Third-party funding has raised several concerns. Some argue that funding arrangements must be disclosed because such arrangements could impact the independence of arbitrators. Practitioners discuss that there might be a risk that arbitrators in one proceeding could serve as legal counsel in another proceeding, receiving money from the same third-party funder in that second proceeding. This would create a conflict of interest for the first proceeding.

Moreover, the knowledge of the fact that a party needs third-party funding may prompt an application for security for costs by the respondent state. A party who needs third-party funding might not to be able to cover the costs of the arbitration if ordered to do so. The respondent state might want to claim reimbursement of its legal fees from the third-party funder. However, an ICSID tribunal does not have jurisdiction over such party. Against this background, the ICSID tribunal in RSM Production Corporation v Saint Lucia (ICSID Case No. ARB/12/10), granted a respondent’s request to order security for costs. The objective of that decision was that funders should also bear a risk of adverse decisions on costs.

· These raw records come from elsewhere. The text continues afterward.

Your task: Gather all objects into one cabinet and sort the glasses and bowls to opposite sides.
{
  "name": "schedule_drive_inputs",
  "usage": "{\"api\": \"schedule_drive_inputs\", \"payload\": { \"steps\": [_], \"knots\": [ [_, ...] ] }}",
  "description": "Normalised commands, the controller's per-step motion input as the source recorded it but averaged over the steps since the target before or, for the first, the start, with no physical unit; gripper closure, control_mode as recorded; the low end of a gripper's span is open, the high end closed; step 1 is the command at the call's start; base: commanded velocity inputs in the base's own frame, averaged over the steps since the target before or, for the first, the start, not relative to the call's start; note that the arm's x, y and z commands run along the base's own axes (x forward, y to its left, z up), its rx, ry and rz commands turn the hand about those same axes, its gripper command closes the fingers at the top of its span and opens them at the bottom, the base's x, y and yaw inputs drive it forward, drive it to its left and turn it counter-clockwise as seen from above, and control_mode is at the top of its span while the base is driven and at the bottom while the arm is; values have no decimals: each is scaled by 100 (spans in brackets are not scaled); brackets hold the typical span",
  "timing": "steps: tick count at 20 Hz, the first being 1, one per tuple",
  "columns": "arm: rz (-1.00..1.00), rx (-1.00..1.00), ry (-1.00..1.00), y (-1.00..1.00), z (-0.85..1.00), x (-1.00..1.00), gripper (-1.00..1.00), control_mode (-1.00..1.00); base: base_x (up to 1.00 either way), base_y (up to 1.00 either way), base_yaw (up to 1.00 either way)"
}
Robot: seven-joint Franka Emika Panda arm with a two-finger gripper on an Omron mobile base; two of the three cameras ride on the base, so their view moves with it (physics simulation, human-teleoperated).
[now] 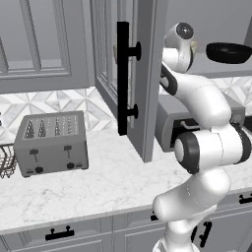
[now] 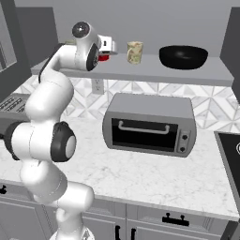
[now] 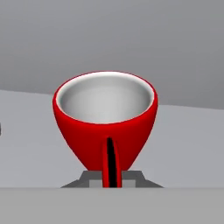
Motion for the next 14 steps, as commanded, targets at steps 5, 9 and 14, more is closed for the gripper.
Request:
{"api": "schedule_drive_inputs", "payload": {
  "steps": [5,9,14],
  "knots": [
    [-1,0,0,11,0,56,-100,-100,0,0,0],
    [-1,1,0,12,0,39,-100,-100,0,0,0],
    [-1,7,0,-1,0,20,-100,-100,0,0,0]
  ]
}}
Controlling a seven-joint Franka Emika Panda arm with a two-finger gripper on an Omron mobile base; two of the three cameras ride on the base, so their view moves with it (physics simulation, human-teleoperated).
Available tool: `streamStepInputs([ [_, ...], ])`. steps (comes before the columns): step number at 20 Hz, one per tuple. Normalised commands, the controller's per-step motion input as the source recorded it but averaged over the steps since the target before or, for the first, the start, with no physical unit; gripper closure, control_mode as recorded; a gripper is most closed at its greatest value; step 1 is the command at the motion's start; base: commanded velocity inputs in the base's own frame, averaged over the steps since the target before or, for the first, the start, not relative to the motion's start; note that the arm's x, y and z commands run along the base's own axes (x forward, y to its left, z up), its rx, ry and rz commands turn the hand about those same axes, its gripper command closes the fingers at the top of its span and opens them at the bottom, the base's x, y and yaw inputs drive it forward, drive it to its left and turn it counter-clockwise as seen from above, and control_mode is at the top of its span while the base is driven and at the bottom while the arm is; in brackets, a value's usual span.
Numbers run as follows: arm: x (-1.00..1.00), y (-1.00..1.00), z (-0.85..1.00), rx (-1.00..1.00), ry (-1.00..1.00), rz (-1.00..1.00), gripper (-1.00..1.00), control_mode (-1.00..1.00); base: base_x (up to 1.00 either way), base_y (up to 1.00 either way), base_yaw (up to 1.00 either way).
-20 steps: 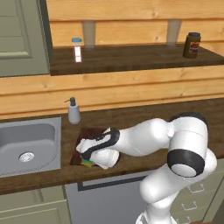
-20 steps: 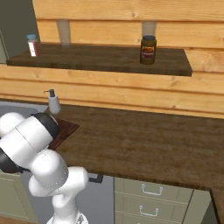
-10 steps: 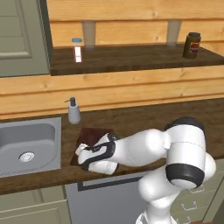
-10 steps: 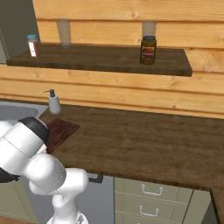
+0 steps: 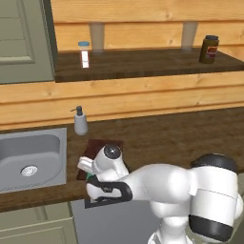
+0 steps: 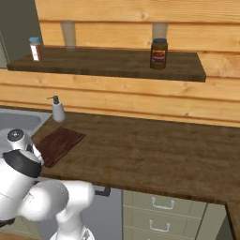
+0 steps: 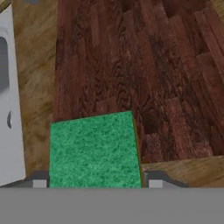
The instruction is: Pick up the sponge from the counter and clean the cutting board by briefly scrubbing or pressing down on the cutting board. Once finished, release the sponge.
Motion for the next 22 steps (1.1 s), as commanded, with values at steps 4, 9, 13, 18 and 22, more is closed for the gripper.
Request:
streamStepInputs([
  [4,-0.08,-0.47,0.79,-0.13,0.0,0.0,1.0,-1.0,0.0,0.0,0.0],
  [9,-0.02,-0.15,0.18,-0.03,-0.01,0.0,1.0,-1.0,0.0,0.0,0.0],
  [13,0.0,-0.48,-0.17,0.0,0.0,0.07,1.0,-1.0,0.0,0.0,0.0],
  [18,-0.02,-0.66,-0.23,0.0,0.0,0.08,1.0,-1.0,0.0,0.0,0.0],
  [22,-0.13,-0.26,-0.15,0.0,0.0,0.08,1.0,-1.0,0.0,0.0,0.0],
])
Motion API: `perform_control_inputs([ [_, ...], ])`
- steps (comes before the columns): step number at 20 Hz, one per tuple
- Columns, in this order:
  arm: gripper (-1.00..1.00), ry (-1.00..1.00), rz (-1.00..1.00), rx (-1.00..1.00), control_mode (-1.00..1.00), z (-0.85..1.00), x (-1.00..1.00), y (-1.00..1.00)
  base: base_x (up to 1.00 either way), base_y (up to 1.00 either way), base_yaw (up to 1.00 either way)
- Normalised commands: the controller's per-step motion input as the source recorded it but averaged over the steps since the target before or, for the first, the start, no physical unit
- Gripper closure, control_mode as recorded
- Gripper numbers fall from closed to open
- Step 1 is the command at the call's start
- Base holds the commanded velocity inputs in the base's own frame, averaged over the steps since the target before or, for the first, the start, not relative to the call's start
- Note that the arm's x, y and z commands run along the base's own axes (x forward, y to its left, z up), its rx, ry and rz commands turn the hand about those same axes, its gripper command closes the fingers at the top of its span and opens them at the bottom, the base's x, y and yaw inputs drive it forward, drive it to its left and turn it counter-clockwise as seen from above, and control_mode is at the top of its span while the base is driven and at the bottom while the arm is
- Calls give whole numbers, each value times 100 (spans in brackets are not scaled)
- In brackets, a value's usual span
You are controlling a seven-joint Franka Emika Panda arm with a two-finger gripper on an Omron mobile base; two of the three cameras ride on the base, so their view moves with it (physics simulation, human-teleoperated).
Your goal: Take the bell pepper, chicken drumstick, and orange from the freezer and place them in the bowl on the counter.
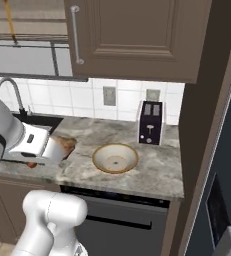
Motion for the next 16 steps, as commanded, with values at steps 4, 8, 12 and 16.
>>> perform_control_inputs([
  [4, 100, 0, 0, 0, 100, 0, 0, 0, 14, -52, 0],
  [8, 100, 0, 0, 0, 100, 0, 0, 0, 18, -38, 0],
  [12, 100, 0, 0, 0, 100, 0, 0, 0, 32, -10, 0],
  [16, 100, 0, 0, 0, 100, 0, 0, 0, 34, -5, 0],
])
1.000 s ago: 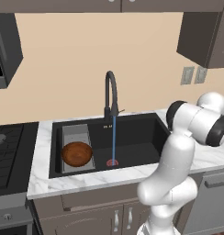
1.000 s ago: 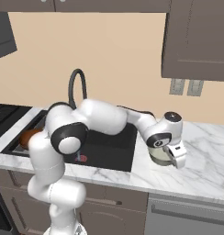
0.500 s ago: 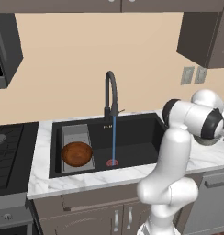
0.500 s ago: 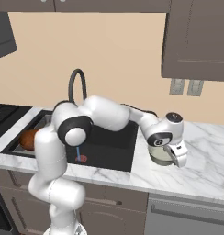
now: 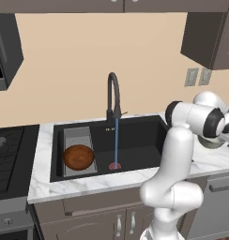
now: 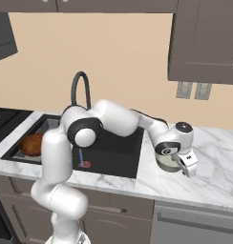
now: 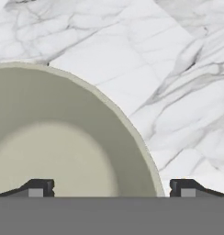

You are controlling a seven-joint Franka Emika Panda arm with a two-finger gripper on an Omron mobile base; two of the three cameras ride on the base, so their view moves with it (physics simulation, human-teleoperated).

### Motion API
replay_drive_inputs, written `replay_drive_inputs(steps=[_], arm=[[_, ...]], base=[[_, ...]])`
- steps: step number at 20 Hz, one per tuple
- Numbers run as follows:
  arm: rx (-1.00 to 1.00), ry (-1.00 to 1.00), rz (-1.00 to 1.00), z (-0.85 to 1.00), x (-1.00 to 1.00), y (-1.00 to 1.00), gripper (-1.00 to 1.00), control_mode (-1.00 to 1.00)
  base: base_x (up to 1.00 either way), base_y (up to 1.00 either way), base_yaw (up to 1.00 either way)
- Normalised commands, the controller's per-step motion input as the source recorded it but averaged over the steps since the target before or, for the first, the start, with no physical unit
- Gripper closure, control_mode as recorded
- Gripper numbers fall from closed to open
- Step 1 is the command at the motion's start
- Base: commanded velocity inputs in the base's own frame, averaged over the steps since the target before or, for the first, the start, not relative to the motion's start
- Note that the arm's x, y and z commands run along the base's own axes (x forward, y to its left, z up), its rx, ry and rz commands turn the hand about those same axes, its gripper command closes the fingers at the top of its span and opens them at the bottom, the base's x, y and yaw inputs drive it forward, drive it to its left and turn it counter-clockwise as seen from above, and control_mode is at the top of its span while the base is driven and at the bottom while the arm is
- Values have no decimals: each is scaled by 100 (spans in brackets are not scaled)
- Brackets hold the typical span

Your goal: Rinse each bowl for a few seconds and place them down in the sink or on the counter.

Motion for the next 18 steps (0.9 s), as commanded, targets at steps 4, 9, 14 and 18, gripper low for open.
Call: replay_drive_inputs(steps=[4, 9, 14, 18], arm=[[0, 0, 2, -22, 14, -2, -100, -100], [0, 0, 1, -22, 20, 0, 100, -100], [0, 0, 0, -2, 15, 0, 100, -100], [0, 0, 0, 0, 5, 0, 100, -100]], base=[[0, 0, 0], [0, 0, 0], [0, 0, 0], [0, 0, 0]])
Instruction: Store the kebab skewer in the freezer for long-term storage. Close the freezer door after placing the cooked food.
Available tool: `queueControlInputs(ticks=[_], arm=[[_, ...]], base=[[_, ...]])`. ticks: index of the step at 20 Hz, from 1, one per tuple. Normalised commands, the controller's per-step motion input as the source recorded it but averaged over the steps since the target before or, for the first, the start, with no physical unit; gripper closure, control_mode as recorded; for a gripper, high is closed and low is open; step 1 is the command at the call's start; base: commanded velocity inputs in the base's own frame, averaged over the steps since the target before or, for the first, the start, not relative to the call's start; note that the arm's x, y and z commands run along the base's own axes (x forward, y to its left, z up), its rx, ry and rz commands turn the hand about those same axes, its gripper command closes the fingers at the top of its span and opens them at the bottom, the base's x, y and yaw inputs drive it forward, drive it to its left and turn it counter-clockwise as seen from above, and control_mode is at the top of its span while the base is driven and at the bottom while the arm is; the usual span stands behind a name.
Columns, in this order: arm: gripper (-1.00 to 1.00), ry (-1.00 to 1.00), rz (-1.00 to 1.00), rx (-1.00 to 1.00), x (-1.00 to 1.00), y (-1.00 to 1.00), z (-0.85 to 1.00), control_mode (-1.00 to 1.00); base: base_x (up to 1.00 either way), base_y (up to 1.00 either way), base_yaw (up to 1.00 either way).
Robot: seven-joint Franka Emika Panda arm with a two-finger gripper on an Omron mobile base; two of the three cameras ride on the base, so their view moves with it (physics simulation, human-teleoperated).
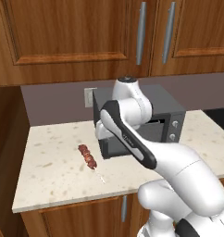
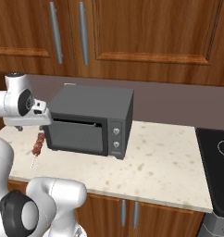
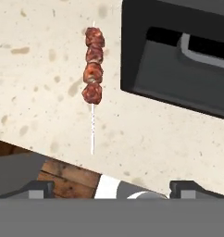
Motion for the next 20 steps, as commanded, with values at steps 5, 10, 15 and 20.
queueControlInputs(ticks=[5,10,15,20], arm=[[-1.00,0.13,0.15,0.00,0.00,0.48,-0.43,-1.00],[-1.00,0.05,0.10,-0.01,-0.03,0.22,-0.45,-1.00],[-1.00,0.01,0.00,-0.01,-0.01,0.02,-0.35,-1.00],[-1.00,0.00,-0.01,-0.07,0.28,-0.02,-0.56,-1.00]], base=[[0.00,0.00,0.00],[0.00,0.00,0.00],[0.00,0.00,0.00],[0.00,0.00,0.00]])
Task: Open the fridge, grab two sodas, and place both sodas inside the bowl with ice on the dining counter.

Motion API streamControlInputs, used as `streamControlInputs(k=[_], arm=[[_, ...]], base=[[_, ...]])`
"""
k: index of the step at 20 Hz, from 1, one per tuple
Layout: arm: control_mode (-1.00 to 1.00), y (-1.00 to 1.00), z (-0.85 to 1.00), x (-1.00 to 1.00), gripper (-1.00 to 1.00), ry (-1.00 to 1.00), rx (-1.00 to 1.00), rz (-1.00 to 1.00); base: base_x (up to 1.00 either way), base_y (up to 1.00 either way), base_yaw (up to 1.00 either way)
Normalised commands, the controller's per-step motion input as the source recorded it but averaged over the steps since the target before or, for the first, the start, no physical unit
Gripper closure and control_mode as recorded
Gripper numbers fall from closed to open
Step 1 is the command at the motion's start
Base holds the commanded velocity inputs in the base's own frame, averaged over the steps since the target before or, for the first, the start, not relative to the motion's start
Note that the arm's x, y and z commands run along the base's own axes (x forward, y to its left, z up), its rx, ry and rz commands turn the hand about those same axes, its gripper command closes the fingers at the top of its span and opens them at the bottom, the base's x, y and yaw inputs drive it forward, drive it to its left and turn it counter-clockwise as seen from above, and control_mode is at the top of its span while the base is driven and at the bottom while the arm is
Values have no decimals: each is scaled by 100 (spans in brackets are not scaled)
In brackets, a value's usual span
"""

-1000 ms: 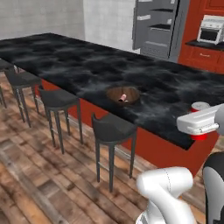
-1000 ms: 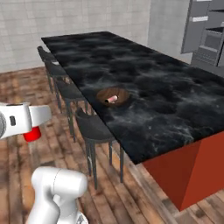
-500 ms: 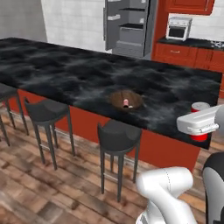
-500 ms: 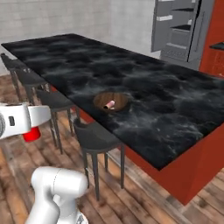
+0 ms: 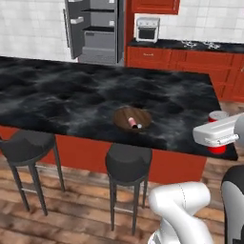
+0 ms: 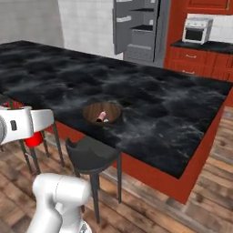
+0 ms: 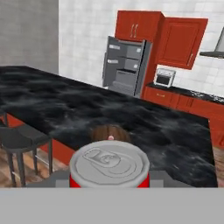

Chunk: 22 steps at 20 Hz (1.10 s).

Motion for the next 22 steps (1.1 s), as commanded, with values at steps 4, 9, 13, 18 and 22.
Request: streamControlInputs(k=[4,9,13,18,22], arm=[[100,0,0,0,100,0,0,0],[100,0,0,0,100,0,0,0],[100,0,0,0,100,0,0,0],[100,0,0,0,100,0,0,0],[-100,-2,0,50,100,18,-3,-7]], base=[[56,65,-46],[58,69,-44],[93,53,-37],[100,3,-27],[50,-3,-10]])
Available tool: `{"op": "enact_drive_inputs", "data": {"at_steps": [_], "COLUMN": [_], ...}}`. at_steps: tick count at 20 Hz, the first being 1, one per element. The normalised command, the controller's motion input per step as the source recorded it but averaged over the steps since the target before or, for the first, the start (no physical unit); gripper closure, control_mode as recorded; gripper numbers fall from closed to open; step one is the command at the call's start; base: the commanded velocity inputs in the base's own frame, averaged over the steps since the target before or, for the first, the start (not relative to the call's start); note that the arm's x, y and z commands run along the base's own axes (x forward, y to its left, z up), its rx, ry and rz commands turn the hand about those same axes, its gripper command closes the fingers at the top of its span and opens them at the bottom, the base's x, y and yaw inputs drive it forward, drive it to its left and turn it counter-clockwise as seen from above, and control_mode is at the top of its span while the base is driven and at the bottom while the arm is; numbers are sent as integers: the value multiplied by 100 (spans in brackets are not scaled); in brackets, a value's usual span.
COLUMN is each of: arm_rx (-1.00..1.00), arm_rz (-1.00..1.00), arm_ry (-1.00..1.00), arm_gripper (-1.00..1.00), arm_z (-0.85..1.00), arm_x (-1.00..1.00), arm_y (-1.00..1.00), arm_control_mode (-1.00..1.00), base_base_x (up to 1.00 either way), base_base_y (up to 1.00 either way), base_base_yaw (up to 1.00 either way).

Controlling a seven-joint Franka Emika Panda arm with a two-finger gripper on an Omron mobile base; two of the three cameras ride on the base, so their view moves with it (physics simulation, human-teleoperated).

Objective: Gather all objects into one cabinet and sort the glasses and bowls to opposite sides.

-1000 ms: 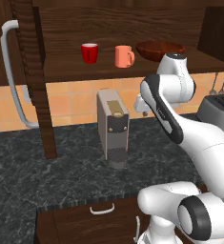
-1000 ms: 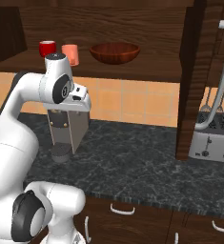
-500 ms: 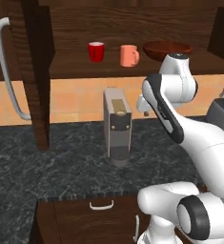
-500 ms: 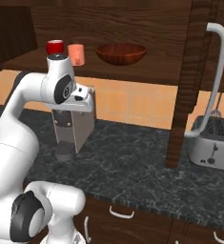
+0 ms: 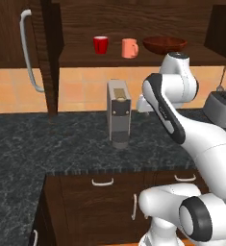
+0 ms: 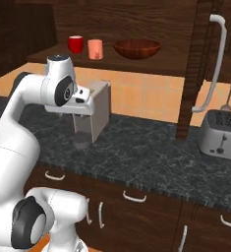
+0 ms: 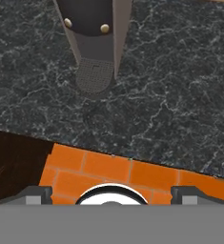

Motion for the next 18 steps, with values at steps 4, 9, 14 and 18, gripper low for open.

Both of the aforementioned concerns, the potential conflict of interest of the arbitrators and the need for security for costs were addressed by the ICSID tribunal in the present case. The tribunal justified its order to disclose with the following arguments:

  1. “The importance of ensuring the integrity of the proceedings and to determine whether any of the arbitrators are affected by the existence of a third-party funder.”
  2. “Respondent has indicated that it will be making an application for security for costs. It is unclear on what basis such application will be made, e.g. Claimants’ inability to pay Respondent’s costs and/or the existence of a third-party funder.”
  3. The claimants have not denied the involvement of a third-party funder and have not denied that they were involved in another ICSID case against Turkmenistan where they did not meet the cost order.

The tribunal’s reasoning demonstrates that third-party funding in arbitration proceedings will be under scrutiny. The arguments regarding conflict of interests of the arbitrators and security for costs might result in orders to disclose third-party funding on a regular basis. Claimants in ICSID proceedings who benefit from third-party funding should be aware of the risk that details of those funding arrangements might have to be disclosed. There is also a risk that ICSID tribunals – upon request by the respondent – order claimants to provide security for costs in cases where they find an objective risk that the claimant who’s case is funded by a third party will not meet a cost order.

Author

Isabell Gernand is a member of Baker & McKenzie's Dispute Resolution Practice Group in Munich. She previously worked in law firms in Washington, DC and Düsseldorf, assisting in corporate litigation, corporate compliance, antitrust and data privacy. Ms. Gernand assists clients in a broad range of corporate litigation and corporate compliance matters including internal investigations, anti-corruption due diligence, risk minimization strategies and related civil litigation. She also focuses on corporate litigation and commercial litigation and arbitration. Isabell Gernand can be reached at Isabell.Gernand@bakermckenzie.com and + 49 89 5 52 38 246.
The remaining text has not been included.